Items listed in a dataset —
"""
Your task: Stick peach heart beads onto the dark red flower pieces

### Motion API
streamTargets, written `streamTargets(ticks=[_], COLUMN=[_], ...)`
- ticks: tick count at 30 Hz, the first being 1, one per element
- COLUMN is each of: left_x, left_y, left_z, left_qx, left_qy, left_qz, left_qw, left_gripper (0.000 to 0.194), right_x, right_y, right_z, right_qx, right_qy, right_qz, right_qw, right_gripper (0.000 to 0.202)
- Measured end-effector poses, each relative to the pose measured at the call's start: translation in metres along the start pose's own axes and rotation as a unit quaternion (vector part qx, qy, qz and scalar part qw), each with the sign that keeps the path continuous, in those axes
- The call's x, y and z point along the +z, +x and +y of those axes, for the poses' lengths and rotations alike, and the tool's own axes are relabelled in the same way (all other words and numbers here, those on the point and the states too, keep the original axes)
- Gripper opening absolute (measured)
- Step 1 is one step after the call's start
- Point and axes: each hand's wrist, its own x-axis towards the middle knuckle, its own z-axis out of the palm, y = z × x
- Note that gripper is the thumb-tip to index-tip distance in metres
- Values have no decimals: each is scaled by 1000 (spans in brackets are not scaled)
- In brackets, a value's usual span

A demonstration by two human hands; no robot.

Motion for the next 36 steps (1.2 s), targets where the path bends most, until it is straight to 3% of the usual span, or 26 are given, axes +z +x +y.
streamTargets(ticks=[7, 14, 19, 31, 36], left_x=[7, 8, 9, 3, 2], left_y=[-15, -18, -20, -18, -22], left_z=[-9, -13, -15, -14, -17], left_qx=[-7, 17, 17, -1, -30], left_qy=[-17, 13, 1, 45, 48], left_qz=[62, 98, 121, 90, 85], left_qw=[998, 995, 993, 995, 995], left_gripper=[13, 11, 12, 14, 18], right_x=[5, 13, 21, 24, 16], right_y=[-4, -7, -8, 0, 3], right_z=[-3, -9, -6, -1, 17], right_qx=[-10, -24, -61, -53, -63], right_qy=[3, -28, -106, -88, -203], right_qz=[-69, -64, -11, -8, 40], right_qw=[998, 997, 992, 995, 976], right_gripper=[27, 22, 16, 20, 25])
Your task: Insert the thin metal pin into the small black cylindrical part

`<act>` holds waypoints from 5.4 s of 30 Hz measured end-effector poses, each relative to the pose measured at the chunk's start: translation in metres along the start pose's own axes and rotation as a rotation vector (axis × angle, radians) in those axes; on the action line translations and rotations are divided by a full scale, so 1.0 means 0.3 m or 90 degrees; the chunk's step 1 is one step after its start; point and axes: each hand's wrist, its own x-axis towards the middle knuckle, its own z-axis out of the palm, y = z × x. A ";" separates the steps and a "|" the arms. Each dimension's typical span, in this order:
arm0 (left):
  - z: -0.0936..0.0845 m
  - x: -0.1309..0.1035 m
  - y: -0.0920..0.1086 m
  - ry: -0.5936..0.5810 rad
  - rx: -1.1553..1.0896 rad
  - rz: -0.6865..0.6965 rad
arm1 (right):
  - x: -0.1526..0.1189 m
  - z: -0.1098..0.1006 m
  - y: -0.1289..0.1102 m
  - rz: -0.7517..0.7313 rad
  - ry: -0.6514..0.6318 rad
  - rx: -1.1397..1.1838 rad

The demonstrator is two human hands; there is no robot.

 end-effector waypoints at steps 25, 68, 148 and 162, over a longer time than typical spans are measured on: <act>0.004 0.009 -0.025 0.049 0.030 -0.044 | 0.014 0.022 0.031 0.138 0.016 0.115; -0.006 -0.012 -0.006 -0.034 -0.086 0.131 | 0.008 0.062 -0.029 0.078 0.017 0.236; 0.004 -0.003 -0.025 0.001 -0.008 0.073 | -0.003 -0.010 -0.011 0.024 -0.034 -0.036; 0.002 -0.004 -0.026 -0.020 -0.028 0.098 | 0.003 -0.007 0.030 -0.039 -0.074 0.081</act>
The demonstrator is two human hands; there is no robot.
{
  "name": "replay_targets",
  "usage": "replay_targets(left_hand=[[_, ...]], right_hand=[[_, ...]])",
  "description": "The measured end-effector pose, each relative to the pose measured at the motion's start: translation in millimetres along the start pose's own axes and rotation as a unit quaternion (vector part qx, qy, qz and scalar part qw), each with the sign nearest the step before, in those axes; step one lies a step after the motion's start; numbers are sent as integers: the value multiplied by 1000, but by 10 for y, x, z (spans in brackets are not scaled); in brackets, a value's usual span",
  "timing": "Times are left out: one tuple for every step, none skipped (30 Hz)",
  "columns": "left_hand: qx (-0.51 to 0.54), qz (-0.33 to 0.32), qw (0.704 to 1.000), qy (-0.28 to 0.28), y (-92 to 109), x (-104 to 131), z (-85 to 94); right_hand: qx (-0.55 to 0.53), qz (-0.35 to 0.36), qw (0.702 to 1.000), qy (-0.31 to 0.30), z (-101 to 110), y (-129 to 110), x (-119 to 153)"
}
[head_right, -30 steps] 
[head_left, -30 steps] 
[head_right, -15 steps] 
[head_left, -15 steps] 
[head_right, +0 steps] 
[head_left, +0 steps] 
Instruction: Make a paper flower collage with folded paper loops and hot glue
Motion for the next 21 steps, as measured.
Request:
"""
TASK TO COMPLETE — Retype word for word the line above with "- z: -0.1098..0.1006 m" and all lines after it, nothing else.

EXERCISE ANSWER —
  - z: -0.1098..0.1006 m
  - y: -0.1289..0.1102 m
  - rz: -0.7517..0.7313 rad
  - ry: -0.6514..0.6318 rad
  - rx: -1.1397..1.1838 rad

The demonstrator is two human hands; there is no robot.

 end-effector waypoints at steps 25, 68, 148 and 162, over a longer time than typical spans are measured on: <act>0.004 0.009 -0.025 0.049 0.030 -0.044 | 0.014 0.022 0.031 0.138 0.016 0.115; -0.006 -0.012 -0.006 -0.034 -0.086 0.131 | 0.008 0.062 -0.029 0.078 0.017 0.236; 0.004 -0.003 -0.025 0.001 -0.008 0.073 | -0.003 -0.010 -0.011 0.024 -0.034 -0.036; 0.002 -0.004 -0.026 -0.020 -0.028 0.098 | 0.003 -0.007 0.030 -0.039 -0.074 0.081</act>
The demonstrator is two human hands; there is no robot.
{
  "name": "replay_targets",
  "usage": "replay_targets(left_hand=[[_, ...]], right_hand=[[_, ...]])",
  "description": "The measured end-effector pose, each relative to the pose measured at the motion's start: translation in millimetres along the start pose's own axes and rotation as a unit quaternion (vector part qx, qy, qz and scalar part qw), each with the sign nearest the step before, in those axes; step one lies a step after the motion's start; numbers are sent as integers: the value multiplied by 1000, but by 10 for y, x, z (spans in brackets are not scaled); in brackets, a value's usual span",
  "timing": "Times are left out: one tuple for every step, none skipped (30 Hz)",
  "columns": "left_hand: qx (-0.51 to 0.54), qz (-0.33 to 0.32), qw (0.704 to 1.000), qy (-0.28 to 0.28), y (-92 to 109), x (-104 to 131), z (-85 to 94); right_hand: qx (-0.55 to 0.53), qz (-0.35 to 0.36), qw (0.702 to 1.000), qy (-0.31 to 0.30), z (-101 to 110), y (-129 to 110), x (-119 to 153)"
}
[head_right, -30 steps] 
[head_left, -30 steps] 
[head_right, -15 steps] 
[head_left, -15 steps] 
[head_right, +0 steps] 
[head_left, +0 steps] 
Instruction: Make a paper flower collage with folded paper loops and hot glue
Motion for the next 21 steps, as measured.
Request:

Nothing else is part of this exercise.